(Exercise material begins)

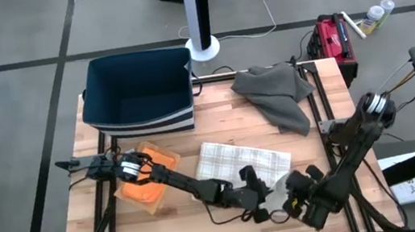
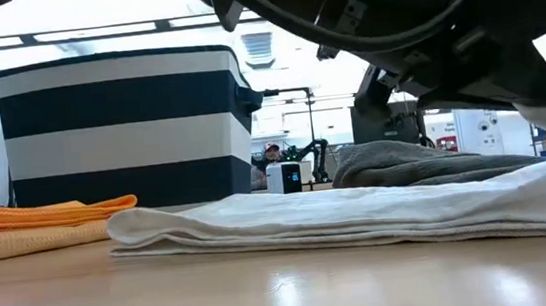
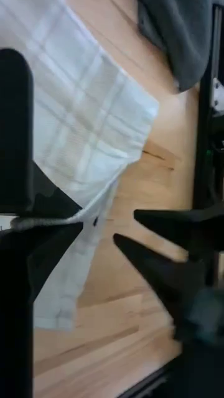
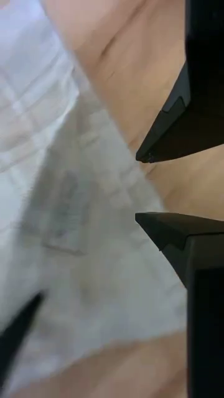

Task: Fold towel
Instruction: Fold the white patterned kitchen towel

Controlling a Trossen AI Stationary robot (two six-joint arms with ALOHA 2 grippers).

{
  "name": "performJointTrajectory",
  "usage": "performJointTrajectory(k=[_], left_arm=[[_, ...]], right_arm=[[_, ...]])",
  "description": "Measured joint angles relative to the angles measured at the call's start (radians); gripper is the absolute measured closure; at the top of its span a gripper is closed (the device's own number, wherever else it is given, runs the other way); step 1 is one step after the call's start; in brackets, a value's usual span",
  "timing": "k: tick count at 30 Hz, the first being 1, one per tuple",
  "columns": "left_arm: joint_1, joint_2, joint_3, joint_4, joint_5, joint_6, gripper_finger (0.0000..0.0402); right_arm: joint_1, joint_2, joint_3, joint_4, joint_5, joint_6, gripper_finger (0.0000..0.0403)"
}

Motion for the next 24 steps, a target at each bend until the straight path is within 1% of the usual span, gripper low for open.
performJointTrajectory(k=[4,7,10,13,18,24], left_arm=[[-0.001,0.0,0.0,-0.008,0.0,-0.007,0.0399],[-0.001,0.003,0.0,-0.012,0.001,-0.016,0.0397],[-0.001,0.004,0.0,-0.013,0.001,-0.017,0.0398],[-0.001,0.004,0.0,-0.01,0.001,-0.019,0.04],[-0.001,0.004,-0.001,-0.016,0.001,-0.019,0.0398],[-0.001,0.004,-0.001,-0.015,0.002,-0.024,0.0398]], right_arm=[[-0.001,-0.115,-0.146,0.248,0.043,0.029,0.0268],[-0.009,-0.147,-0.234,0.357,0.042,0.081,0.0277],[-0.01,-0.147,-0.285,0.41,0.043,0.147,0.0287],[-0.01,-0.147,-0.304,0.462,0.043,0.148,0.0296],[-0.01,-0.147,-0.304,0.463,0.043,0.151,0.0305],[-0.01,-0.146,-0.307,0.464,0.041,0.193,0.0309]])
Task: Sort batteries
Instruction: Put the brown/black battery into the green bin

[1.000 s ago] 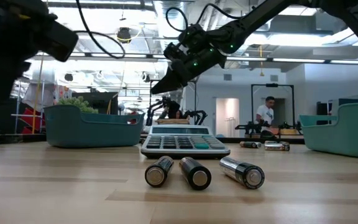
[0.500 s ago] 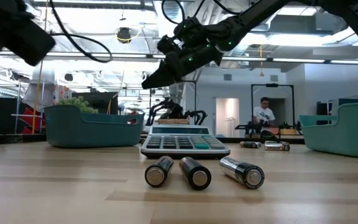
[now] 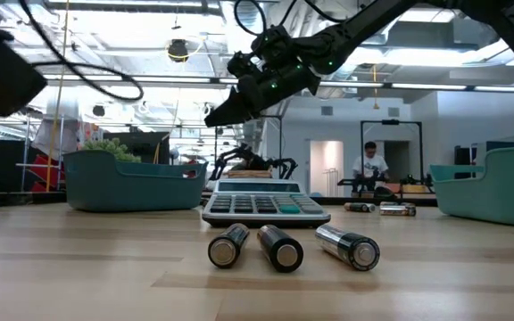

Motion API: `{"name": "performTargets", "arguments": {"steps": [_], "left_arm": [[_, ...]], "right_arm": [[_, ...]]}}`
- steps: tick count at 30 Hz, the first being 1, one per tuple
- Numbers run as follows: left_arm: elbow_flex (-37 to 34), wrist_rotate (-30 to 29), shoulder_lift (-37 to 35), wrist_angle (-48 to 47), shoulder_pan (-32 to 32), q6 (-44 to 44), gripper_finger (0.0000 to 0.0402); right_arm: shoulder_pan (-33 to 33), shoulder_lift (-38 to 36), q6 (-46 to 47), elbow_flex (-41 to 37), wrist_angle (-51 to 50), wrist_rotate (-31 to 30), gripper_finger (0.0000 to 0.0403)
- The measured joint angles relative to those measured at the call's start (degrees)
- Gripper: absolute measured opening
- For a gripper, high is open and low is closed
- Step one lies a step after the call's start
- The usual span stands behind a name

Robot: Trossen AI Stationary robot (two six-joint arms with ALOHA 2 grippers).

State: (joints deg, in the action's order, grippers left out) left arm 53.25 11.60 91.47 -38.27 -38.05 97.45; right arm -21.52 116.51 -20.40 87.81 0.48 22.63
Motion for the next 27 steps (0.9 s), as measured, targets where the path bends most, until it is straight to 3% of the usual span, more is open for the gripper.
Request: {"name": "performTargets", "arguments": {"steps": [19,27], "left_arm": [[-0.07,-1.57,1.52,-1.01,-4.28,9.93,0.0179],[-0.07,-5.14,3.68,-0.6,-5.74,13.22,0.0179]], "right_arm": [[0.0,0.02,-0.02,0.0,0.07,0.02,0.0223],[0.0,0.02,-0.01,0.0,0.04,0.01,0.0223]]}}
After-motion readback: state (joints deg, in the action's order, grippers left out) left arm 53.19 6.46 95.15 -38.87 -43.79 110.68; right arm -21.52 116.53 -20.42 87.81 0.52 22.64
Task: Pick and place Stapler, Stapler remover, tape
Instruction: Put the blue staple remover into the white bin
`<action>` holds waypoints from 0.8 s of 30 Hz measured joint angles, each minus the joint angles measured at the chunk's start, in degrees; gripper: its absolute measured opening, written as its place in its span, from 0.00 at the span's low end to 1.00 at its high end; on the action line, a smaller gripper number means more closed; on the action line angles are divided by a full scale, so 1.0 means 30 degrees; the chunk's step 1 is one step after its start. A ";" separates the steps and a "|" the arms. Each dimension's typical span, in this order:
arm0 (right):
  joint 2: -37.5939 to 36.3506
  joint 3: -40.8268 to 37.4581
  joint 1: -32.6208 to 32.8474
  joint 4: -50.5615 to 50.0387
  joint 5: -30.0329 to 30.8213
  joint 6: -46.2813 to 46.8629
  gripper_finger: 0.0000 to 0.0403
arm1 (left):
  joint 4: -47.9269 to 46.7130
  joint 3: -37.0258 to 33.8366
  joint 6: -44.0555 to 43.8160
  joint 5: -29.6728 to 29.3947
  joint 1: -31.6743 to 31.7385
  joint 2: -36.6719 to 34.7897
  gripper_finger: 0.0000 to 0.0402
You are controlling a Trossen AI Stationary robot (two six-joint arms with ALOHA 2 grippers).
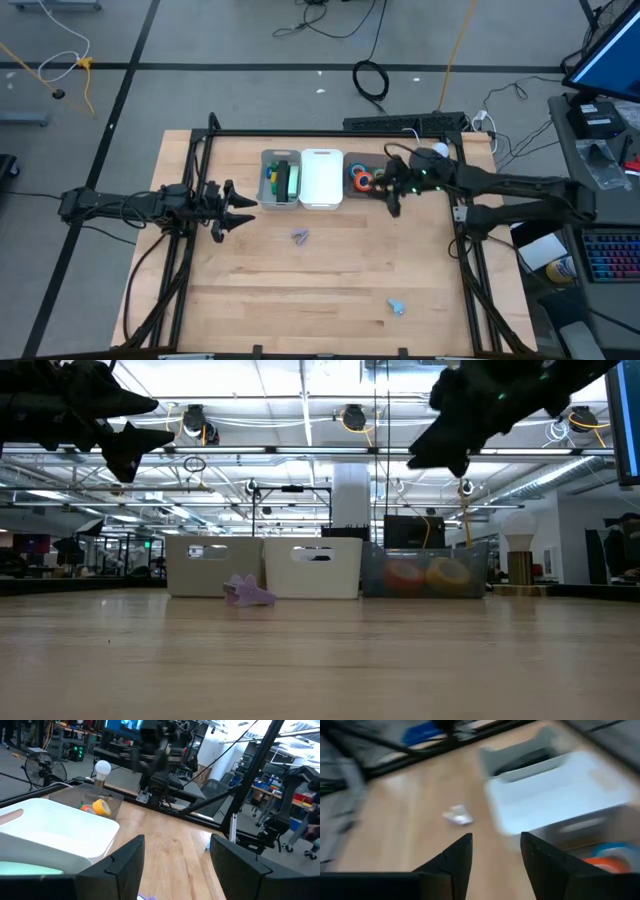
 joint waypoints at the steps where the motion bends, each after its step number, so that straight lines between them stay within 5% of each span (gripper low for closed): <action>1: -0.0383 0.0000 0.0424 -0.0344 -0.0343 0.0605 0.39 | 0.0001 0.0000 0.0008 -0.0007 0.0004 -0.0007 0.56; 9: -0.1920 0.0000 0.3996 -0.0763 -0.3743 0.4823 0.38 | -0.0144 0.0000 -0.0014 -0.0052 0.0007 -0.0007 0.56; 24: 0.0479 0.0000 1.3557 -0.2294 -0.3321 0.7280 0.38 | -0.0113 0.0005 -0.0072 -0.0059 0.0007 -0.0007 0.56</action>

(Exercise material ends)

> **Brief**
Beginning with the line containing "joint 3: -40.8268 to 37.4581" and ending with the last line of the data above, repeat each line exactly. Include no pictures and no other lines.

> **Result**
  joint 3: -40.8268 to 37.4581
  joint 1: -32.6208 to 32.8474
  joint 4: -50.5615 to 50.0387
  joint 5: -30.0329 to 30.8213
  joint 6: -46.2813 to 46.8629
  gripper_finger: 0.0000 to 0.0403
arm1 (left):
  joint 4: -47.9269 to 46.7130
  joint 3: -37.0258 to 33.8366
  joint 6: -44.0555 to 43.8160
  joint 5: -29.6728 to 29.3947
  joint 1: -31.6743 to 31.7385
  joint 2: -36.6719 to 34.7897
  gripper_finger: 0.0000 to 0.0402
You are controlling a Trossen AI Stationary robot (two six-joint arms with ALOHA 2 grippers).
 joint waypoints at the steps where the motion bends, each after its step number, so that straight lines between them stay within 5% of each span (gripper low for closed): <action>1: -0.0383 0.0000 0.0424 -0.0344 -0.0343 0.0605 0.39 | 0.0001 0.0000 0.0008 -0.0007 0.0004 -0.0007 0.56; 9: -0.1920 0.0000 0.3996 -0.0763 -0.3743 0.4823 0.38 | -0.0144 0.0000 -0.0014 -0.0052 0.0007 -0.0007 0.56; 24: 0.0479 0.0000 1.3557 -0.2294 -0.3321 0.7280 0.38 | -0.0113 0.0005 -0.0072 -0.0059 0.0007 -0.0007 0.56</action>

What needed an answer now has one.